## [Work required]
Where the string "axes" occurs in a line of the data below, that line should be copied.

----

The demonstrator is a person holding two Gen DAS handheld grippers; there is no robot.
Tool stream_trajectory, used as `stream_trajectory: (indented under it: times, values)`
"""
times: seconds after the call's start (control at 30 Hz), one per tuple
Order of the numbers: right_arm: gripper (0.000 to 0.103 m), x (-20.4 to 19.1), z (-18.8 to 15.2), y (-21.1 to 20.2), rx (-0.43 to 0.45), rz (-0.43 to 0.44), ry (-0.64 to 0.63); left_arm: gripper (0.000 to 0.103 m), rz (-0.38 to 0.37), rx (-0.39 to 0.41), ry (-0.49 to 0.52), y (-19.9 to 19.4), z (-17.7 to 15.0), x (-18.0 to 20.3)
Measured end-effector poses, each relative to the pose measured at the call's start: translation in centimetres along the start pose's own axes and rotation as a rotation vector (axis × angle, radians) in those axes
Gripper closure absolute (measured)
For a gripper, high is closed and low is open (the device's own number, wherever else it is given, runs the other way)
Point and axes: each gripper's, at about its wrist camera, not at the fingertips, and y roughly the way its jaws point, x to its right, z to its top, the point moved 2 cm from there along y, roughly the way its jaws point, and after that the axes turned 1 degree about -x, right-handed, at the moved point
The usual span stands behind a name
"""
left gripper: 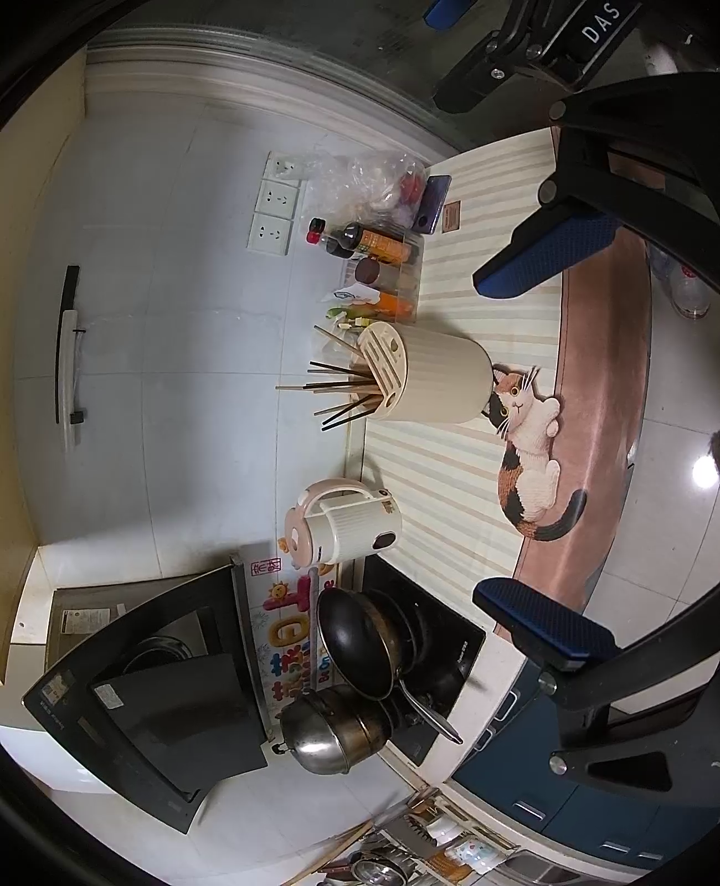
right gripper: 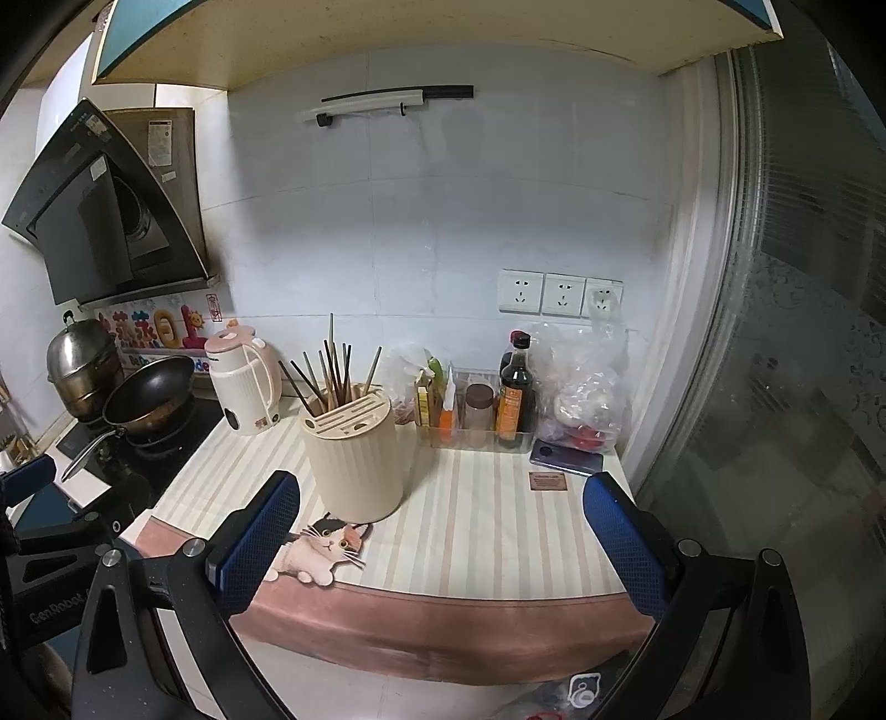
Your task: Organize utensils
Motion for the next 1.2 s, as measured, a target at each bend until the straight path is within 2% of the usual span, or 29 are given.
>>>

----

## [Completed task]
Measured end-effector poses, each relative to the pose measured at the call's start: translation in centimetres along the start pose's own axes and rotation as a rotation vector (axis × angle, radians) in those axes
Point and axes: each gripper's, at about its wrist camera, not at the fingertips, and y roughly the way its jaws point, x to its right, z to its top, the point moved 2 cm from there along y, roughly the way its jaws point, and after that the axes turned 1 degree about -x, right-handed, at the moved point

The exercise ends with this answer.